Saved entries:
Start of Block

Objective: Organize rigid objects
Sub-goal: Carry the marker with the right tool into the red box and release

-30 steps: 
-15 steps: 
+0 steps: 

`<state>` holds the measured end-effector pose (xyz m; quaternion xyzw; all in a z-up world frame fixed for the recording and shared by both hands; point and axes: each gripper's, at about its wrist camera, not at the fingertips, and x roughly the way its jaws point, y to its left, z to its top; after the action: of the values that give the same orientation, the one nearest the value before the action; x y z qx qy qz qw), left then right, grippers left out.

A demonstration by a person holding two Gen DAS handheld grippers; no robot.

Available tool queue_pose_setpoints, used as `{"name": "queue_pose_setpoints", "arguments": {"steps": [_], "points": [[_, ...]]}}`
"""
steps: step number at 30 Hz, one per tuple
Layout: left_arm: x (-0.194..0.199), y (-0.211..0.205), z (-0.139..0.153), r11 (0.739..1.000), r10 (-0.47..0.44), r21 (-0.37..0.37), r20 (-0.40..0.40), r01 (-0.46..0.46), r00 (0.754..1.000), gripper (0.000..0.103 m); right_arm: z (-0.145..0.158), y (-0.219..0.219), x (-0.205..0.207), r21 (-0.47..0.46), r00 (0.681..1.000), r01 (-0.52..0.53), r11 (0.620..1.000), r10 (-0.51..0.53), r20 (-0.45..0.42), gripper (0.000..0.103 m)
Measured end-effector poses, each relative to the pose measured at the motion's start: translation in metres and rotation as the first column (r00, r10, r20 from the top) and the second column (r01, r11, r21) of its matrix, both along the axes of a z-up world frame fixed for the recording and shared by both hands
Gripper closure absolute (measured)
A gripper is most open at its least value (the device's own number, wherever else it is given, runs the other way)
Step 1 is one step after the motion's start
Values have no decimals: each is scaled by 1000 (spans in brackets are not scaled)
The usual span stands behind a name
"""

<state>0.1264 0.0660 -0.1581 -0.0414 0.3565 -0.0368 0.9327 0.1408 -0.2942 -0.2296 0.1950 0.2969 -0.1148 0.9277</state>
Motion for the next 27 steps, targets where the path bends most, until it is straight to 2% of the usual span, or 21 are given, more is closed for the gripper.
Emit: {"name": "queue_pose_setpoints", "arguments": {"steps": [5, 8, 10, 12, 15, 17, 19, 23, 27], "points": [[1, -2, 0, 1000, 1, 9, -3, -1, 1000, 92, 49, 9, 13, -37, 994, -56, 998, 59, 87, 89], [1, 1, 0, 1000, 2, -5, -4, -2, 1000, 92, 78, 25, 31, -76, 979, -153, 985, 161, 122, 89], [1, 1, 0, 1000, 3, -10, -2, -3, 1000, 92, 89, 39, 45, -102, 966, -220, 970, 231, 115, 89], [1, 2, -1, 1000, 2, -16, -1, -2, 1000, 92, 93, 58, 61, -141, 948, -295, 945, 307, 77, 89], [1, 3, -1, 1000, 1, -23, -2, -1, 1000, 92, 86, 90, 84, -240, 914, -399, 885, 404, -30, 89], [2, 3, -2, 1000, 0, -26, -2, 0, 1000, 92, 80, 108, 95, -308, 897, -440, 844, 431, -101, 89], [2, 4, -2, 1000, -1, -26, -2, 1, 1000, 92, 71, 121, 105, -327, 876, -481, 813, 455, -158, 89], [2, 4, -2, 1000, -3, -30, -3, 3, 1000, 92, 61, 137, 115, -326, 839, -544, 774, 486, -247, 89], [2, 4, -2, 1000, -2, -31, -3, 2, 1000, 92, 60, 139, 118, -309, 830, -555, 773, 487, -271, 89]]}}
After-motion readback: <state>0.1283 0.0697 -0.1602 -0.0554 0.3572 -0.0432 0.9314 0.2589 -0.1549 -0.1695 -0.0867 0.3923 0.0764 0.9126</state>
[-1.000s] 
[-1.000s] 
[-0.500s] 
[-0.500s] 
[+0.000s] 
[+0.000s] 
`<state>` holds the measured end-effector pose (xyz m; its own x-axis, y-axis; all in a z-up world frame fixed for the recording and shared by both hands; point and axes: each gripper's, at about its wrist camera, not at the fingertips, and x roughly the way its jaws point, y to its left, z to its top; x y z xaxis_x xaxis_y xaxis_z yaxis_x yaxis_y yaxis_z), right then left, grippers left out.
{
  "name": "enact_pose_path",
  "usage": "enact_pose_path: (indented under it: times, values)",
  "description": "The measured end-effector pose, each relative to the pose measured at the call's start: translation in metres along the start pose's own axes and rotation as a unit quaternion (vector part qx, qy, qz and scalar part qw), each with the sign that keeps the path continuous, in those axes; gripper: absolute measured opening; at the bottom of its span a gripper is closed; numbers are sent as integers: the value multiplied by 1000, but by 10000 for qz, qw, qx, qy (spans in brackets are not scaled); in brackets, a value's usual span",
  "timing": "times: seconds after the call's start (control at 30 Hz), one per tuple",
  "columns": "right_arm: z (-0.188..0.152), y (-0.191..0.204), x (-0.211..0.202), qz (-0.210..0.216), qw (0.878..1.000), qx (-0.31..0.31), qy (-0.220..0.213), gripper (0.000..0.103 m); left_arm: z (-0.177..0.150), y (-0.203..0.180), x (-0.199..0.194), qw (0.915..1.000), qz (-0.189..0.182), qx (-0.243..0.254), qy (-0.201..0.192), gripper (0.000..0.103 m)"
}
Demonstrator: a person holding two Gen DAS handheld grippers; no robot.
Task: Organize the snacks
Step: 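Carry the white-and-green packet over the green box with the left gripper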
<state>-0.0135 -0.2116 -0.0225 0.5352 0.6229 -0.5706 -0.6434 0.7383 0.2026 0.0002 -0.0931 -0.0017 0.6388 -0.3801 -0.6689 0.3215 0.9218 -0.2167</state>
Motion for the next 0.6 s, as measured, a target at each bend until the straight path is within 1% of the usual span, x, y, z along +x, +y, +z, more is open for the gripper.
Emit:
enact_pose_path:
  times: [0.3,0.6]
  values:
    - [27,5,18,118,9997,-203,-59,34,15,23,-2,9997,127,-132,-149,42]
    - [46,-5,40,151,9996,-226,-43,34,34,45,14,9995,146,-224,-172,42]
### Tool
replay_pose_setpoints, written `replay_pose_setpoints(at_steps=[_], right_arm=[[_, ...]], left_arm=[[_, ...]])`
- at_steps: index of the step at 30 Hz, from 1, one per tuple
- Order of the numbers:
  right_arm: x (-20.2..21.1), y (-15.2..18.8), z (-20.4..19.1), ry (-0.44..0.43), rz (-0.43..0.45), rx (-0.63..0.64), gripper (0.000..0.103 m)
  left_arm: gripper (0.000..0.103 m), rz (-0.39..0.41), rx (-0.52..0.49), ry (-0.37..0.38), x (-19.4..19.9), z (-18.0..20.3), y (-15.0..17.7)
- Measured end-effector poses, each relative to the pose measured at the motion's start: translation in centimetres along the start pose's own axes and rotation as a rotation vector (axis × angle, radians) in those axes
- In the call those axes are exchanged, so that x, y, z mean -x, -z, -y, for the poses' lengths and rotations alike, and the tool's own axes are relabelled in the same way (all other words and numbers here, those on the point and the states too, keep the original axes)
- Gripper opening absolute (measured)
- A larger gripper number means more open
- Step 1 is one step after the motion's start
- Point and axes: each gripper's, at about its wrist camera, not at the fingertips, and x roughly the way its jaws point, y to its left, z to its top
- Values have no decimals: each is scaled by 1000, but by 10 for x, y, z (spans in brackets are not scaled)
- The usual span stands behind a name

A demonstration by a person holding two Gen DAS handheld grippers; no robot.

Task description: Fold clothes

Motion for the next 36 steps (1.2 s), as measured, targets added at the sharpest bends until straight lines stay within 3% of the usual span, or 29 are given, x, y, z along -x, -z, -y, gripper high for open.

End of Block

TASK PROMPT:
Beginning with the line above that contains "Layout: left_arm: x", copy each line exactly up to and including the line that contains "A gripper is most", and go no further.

FINISHED EXERCISE:
Layout: left_arm: x (-0.194..0.199), y (-0.211..0.205), z (-0.139..0.153), r11 (0.739..1.000), r10 (-0.47..0.44), r21 (-0.37..0.37), r20 (-0.40..0.40), r01 (-0.46..0.46), r00 (0.754..1.000), gripper (0.000..0.103 m); right_arm: z (-0.145..0.158), y (-0.219..0.219), x (-0.205..0.207), r21 (-0.47..0.46), r00 (0.681..1.000), r01 (-0.52..0.53), r11 (0.620..1.000), r10 (-0.51..0.53), r20 (-0.45..0.42), gripper (0.000..0.103 m)
Measured end-effector poses, each relative to the pose measured at the motion's start: translation in metres and rotation as the first column (r00, r10, r20 from the top) and the second column (r01, r11, r21) of its matrix, both along the axes of a z-up world frame fixed for the recording and shared by both hands
Gripper closure absolute (measured)
A gripper is most open at its least value (the device's own number, wherever else it is given, runs the other way)

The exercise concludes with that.